--- DATA Enclosed Below ---

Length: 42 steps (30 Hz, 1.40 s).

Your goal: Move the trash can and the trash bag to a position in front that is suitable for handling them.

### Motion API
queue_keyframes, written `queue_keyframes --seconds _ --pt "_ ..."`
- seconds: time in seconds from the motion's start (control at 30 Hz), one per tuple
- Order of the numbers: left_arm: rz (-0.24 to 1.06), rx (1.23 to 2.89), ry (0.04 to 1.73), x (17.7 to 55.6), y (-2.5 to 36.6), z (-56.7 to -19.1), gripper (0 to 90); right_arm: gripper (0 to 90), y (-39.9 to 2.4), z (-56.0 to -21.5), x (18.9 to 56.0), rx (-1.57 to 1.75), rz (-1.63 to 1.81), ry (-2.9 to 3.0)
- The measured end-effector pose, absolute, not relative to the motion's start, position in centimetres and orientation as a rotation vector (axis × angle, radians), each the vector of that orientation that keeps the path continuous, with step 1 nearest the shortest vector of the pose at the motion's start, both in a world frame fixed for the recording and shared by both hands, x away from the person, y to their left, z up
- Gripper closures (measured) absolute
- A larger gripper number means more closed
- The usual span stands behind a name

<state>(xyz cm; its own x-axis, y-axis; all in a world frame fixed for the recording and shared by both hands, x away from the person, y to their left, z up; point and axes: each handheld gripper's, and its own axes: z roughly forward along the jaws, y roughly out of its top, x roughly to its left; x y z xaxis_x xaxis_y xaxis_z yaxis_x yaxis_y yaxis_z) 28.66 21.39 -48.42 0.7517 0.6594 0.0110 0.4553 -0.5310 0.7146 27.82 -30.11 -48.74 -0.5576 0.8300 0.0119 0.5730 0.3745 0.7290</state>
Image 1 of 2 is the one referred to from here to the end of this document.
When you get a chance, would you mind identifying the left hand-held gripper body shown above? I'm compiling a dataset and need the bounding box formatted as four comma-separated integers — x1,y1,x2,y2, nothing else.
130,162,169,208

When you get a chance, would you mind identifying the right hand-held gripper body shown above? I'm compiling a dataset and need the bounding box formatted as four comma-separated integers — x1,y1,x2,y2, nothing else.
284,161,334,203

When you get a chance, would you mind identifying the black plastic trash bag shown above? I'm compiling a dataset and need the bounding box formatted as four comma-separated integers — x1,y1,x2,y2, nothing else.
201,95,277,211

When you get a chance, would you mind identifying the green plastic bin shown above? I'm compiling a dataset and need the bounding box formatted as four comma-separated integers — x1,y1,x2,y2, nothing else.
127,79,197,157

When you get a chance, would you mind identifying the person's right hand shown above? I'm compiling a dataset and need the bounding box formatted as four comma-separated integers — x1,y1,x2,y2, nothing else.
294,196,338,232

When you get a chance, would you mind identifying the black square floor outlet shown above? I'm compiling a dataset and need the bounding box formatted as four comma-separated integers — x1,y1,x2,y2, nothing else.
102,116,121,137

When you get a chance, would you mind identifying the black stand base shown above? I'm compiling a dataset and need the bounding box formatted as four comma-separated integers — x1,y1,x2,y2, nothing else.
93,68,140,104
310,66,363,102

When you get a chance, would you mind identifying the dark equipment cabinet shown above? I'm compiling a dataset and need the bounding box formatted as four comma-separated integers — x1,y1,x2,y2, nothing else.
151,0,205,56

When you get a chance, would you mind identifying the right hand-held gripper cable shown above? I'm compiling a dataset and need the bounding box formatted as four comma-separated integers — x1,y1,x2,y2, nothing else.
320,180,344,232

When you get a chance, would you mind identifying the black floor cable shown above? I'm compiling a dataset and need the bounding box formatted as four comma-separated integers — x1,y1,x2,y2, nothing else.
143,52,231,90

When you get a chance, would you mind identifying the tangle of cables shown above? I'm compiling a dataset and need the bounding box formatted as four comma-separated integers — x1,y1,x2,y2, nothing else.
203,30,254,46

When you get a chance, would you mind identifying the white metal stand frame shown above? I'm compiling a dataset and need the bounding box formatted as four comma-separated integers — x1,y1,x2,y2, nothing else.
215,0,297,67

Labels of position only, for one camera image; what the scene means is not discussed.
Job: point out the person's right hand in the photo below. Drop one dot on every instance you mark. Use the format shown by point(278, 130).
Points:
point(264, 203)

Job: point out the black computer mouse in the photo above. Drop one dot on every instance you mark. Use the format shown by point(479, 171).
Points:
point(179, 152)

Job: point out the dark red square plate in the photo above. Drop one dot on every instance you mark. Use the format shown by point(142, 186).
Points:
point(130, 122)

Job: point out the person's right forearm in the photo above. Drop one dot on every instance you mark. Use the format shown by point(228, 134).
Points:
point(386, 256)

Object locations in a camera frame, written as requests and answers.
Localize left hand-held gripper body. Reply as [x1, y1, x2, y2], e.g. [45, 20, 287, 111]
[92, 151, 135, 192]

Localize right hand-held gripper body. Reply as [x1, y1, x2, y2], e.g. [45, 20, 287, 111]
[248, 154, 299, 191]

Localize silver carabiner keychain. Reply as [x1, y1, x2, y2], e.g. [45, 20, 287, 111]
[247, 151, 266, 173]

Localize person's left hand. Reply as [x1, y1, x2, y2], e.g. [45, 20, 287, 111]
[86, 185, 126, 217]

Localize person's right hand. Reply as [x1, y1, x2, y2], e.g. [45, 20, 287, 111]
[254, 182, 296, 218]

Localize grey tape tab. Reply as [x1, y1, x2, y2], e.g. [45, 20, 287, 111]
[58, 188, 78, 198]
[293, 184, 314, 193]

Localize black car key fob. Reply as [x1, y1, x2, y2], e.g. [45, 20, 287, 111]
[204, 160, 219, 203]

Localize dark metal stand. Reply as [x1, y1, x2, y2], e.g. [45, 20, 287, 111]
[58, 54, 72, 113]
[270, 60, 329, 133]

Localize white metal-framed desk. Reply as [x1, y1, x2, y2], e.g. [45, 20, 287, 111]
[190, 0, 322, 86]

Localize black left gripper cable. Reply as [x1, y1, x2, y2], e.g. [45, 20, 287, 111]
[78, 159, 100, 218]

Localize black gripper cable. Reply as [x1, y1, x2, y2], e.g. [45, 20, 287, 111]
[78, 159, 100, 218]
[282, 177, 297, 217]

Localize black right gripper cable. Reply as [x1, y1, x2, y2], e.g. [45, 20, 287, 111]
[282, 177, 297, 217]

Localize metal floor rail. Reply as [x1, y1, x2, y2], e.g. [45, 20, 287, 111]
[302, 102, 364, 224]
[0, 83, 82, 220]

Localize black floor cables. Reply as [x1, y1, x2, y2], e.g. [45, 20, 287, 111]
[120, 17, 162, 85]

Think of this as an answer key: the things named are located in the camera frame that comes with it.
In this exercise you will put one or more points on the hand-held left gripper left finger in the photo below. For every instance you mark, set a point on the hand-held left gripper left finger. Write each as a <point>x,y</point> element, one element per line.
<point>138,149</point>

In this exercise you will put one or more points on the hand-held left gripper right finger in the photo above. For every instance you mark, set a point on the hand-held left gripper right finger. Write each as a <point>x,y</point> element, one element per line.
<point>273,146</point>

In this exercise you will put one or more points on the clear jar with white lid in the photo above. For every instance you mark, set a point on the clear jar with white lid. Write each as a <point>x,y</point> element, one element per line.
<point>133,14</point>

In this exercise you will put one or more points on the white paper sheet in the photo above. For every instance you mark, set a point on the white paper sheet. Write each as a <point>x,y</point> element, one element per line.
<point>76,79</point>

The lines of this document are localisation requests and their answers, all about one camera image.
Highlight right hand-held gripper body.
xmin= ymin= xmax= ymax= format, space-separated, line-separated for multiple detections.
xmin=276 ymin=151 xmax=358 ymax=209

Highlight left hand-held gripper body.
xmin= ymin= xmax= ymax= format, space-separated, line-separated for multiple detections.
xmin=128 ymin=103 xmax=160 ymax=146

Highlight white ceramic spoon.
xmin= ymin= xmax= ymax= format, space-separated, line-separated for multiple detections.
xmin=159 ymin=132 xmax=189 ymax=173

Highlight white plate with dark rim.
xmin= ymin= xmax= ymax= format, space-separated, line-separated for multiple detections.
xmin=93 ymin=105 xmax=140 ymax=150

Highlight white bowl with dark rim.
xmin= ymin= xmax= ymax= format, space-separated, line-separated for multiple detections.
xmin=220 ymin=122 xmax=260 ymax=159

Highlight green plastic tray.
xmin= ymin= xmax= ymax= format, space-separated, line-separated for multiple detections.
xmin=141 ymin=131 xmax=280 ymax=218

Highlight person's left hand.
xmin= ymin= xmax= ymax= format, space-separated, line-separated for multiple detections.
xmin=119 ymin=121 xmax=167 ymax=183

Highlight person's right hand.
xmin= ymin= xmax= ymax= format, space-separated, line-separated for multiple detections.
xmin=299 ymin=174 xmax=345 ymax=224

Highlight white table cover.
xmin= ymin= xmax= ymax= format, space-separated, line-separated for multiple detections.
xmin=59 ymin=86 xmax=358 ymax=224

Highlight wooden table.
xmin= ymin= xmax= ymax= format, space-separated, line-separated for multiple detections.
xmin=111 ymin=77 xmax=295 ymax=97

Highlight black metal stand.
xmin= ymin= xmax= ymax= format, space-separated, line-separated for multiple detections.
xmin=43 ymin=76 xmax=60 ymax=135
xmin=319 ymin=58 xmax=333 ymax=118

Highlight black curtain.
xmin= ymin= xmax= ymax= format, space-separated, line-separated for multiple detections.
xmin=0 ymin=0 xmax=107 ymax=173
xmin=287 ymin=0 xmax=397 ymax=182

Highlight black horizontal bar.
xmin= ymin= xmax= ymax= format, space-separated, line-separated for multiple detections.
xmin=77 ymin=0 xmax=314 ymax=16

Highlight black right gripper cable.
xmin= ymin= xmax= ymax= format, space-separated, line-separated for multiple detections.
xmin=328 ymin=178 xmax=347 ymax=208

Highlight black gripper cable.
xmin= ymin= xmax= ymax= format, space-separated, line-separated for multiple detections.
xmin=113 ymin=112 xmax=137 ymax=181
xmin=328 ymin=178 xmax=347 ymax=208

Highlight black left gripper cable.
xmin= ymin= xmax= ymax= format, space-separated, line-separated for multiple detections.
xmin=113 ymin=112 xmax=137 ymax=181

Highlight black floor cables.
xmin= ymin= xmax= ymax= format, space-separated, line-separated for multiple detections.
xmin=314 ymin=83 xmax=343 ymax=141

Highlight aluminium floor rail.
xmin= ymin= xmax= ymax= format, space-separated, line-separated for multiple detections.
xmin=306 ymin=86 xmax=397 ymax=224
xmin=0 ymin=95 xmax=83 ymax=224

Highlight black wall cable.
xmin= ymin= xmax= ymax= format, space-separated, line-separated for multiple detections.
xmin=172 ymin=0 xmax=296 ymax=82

--- End of Enclosed DATA ---
--- DATA Enclosed Below ---

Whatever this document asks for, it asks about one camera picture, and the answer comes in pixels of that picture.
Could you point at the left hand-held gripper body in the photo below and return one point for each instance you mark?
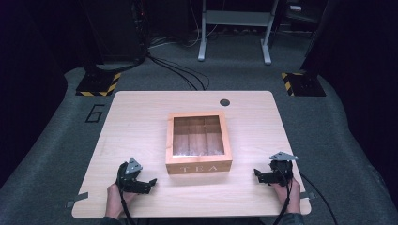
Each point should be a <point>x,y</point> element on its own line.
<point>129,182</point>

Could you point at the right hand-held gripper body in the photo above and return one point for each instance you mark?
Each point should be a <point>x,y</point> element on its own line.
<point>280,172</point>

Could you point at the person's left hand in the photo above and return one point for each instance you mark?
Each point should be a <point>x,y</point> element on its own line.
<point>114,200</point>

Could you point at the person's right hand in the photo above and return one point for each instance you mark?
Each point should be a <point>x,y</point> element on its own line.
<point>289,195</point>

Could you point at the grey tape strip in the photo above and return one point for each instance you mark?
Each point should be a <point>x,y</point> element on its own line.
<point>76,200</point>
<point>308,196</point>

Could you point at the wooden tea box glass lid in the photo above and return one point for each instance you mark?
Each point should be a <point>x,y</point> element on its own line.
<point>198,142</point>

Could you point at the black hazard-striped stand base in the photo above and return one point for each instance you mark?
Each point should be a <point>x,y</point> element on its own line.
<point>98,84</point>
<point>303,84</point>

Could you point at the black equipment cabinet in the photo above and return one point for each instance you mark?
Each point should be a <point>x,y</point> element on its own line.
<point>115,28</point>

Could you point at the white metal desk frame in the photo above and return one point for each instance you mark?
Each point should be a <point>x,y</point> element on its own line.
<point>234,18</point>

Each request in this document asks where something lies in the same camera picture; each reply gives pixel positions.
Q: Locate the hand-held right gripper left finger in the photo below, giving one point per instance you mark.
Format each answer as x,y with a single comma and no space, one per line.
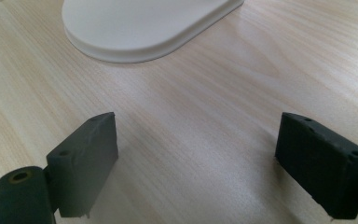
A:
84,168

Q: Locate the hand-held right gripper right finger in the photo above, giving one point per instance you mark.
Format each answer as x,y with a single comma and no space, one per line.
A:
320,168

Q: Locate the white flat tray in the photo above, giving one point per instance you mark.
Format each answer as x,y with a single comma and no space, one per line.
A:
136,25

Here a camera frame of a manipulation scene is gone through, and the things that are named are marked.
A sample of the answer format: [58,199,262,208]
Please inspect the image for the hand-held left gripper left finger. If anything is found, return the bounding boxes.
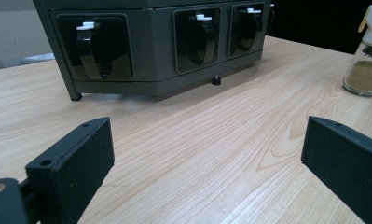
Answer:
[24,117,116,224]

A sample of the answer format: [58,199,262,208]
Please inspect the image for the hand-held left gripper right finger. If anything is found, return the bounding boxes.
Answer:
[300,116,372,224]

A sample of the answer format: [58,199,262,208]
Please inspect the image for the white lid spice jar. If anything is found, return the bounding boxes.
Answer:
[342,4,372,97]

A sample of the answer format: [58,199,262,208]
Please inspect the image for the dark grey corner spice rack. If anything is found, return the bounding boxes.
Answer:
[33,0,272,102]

--- End of Enclosed DATA ---
--- DATA Enclosed Below ---

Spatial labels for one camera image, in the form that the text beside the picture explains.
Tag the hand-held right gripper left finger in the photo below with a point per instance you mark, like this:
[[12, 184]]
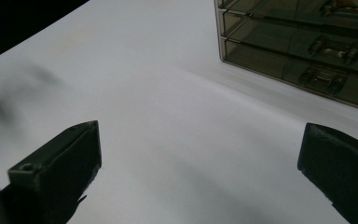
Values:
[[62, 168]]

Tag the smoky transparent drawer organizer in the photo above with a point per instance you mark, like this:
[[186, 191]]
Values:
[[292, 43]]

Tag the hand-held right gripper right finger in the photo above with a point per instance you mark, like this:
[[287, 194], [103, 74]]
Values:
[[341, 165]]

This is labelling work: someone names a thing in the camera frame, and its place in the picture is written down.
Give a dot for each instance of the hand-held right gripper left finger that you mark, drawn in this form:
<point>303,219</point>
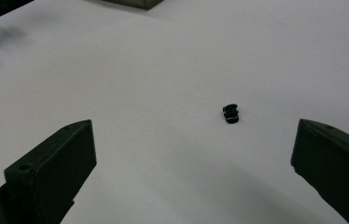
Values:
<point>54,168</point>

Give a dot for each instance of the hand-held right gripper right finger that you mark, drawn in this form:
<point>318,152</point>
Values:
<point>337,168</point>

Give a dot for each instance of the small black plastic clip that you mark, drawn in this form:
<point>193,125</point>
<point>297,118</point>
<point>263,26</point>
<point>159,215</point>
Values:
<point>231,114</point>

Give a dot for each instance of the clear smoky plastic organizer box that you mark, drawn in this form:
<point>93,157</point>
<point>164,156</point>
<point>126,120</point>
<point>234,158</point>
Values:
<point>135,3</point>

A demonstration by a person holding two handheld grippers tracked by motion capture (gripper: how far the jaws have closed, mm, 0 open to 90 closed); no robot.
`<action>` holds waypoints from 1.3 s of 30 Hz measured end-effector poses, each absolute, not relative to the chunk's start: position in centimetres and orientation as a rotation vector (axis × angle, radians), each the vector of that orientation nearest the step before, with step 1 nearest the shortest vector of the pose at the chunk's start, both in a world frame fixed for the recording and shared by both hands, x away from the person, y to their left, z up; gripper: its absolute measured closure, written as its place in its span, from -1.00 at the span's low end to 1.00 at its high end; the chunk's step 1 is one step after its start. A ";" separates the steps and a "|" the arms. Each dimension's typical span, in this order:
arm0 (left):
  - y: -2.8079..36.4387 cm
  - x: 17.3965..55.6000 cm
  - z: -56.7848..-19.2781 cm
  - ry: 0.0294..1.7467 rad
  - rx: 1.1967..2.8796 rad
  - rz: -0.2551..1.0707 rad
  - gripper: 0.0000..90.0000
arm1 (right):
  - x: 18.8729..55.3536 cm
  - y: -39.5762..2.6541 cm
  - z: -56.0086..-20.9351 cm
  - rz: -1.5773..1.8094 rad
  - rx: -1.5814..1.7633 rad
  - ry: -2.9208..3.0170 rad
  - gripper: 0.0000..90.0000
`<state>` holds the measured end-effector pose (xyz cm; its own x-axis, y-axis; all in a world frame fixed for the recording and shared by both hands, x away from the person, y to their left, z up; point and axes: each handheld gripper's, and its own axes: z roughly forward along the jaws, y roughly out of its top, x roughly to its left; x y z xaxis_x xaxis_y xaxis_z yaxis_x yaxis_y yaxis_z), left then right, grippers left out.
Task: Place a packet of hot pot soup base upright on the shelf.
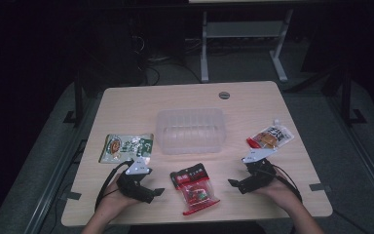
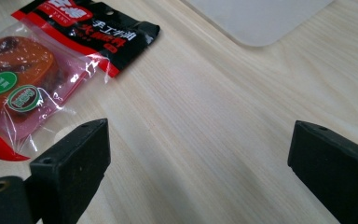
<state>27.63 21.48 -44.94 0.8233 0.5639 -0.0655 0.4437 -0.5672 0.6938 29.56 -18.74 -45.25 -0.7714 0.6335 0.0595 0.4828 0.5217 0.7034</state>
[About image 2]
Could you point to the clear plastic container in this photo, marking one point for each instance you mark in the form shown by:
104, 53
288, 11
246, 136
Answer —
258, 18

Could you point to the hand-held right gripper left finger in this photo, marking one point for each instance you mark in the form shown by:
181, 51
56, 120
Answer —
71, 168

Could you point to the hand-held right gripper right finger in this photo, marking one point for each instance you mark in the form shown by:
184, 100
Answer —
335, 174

--- End of Enclosed DATA ---

* **WORK ITEM**: Find and copy each line of the data where "asks" is present.

* **ANSWER FOR THIS EXERCISE**:
Whatever this document asks for, it asks about one camera picture, and the answer comes in pixels of that picture.
Each request in this document asks where something lies in the same camera picture; each reply gives pixel positions.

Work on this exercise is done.